[SUPPLIED INFORMATION]:
┌──

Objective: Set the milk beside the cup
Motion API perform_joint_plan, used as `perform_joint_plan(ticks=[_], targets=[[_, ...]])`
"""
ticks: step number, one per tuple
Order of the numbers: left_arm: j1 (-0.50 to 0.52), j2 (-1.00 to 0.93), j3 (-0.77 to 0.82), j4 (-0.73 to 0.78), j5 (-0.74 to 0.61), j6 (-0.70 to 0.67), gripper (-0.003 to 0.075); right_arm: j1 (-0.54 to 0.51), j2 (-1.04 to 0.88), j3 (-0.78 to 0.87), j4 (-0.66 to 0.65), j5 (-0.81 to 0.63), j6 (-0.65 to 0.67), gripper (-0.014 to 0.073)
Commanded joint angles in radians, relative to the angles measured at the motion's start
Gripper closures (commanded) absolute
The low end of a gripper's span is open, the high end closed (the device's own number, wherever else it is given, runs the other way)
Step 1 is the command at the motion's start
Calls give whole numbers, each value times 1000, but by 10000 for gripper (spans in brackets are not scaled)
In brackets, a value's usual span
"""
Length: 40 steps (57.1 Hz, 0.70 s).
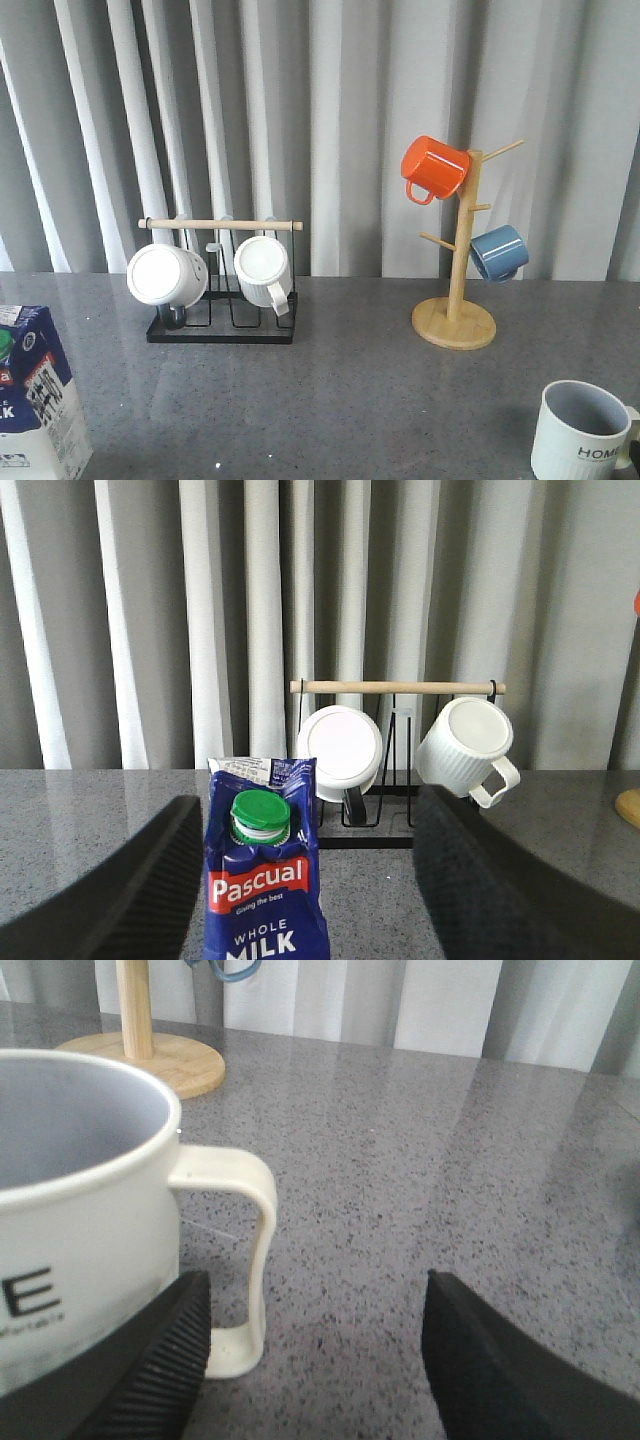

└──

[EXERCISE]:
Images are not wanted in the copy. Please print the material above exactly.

[RESPONSE BELOW]:
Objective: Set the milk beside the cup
Motion API perform_joint_plan, used as `perform_joint_plan(ticks=[_], targets=[[_, ...]])`
"""
ticks: step number, one per tuple
Order of the numbers: left_arm: j1 (-0.50 to 0.52), j2 (-1.00 to 0.93), j3 (-0.77 to 0.82), j4 (-0.73 to 0.78), j5 (-0.74 to 0.61), j6 (-0.70 to 0.67), gripper (-0.003 to 0.075); right_arm: j1 (-0.54 to 0.51), j2 (-1.04 to 0.88), j3 (-0.78 to 0.87), j4 (-0.66 to 0.65), j5 (-0.81 to 0.63), j6 (-0.65 to 0.67), gripper (-0.014 to 0.073)
Commanded joint angles in radians, relative to the angles measured at the motion's start
Gripper closures (commanded) absolute
The low end of a gripper's span is open, the high end closed (the device's own number, wherever else it is given, runs the other way)
Step 1 is the command at the motion's start
Calls give whole numbers, each value times 1000, but by 10000 for gripper (spans in brackets are not scaled)
In brackets, a value's usual span
"""
Length: 40 steps (57.1 Hz, 0.70 s).

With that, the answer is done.